Do Revenue accept that work would have to be done on a house over 44 years and allow for this?

I purchased a house in 1974 and it has been rented continuously since. During that period I have carried out numerous renovations on the house, ie rewired it, installed central heating, replaced the bathroom and kitchen, put on a new roof, did some internal insulation and other small jobs, eg replacing internal doors etc. None of these improvements were allowable against rental income for tax purposes. I now intend to sell the house along with several others that I own due to excessive regulation of the rental business. Unfortunately, I do not have receipts for this work as it was done more than seven years ago.

Do I have any chance of offsetting these repairs against a large capital gain? Do Revenue accept that work would have to be done on a house over 44 years and allow for this?

Capital expenditure incurred on additions, alterations, repairs or improvements to the premises, unless allowable under an incentive scheme or incurred on fixtures and fittings, is normally inadmissible as a deduction from rental income under Case V of Schedule D.

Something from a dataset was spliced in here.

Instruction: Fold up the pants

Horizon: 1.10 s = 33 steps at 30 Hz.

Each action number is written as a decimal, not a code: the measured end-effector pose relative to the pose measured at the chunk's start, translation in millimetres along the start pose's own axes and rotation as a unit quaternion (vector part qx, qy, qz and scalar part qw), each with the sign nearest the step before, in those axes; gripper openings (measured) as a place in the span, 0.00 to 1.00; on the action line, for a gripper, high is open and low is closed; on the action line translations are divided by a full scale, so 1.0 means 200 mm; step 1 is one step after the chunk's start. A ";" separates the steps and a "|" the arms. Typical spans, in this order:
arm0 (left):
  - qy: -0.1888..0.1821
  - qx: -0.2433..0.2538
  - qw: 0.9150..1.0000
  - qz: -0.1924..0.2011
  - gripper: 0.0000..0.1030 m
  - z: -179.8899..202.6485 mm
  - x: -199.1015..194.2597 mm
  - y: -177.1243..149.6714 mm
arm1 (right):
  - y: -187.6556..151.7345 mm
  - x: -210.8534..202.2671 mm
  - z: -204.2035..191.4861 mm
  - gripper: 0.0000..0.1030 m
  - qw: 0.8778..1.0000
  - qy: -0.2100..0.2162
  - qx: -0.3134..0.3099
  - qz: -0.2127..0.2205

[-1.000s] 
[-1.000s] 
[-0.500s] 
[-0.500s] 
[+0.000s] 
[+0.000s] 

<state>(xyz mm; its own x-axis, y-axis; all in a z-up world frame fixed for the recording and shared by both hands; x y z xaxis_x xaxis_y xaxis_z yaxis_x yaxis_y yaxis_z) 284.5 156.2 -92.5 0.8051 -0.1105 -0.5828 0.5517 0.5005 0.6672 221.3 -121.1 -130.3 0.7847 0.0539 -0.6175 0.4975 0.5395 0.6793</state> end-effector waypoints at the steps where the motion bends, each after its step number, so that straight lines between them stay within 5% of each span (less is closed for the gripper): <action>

However, such expenditure may be regarded as enhancement expenditure which is an allowable expenditure for Capital Gains Tax (CGT) as defined under section 552 of the Taxes Consolidated Act (TCA) 1997. This section effectively defines enhancement expenditure as additional costs wholly and exclusively incurred on the asset, after the date of acquisition, which adds value to the property and is reflected in the state and nature of the asset at the date of sale. However, it does not include routine maintenance such as painting.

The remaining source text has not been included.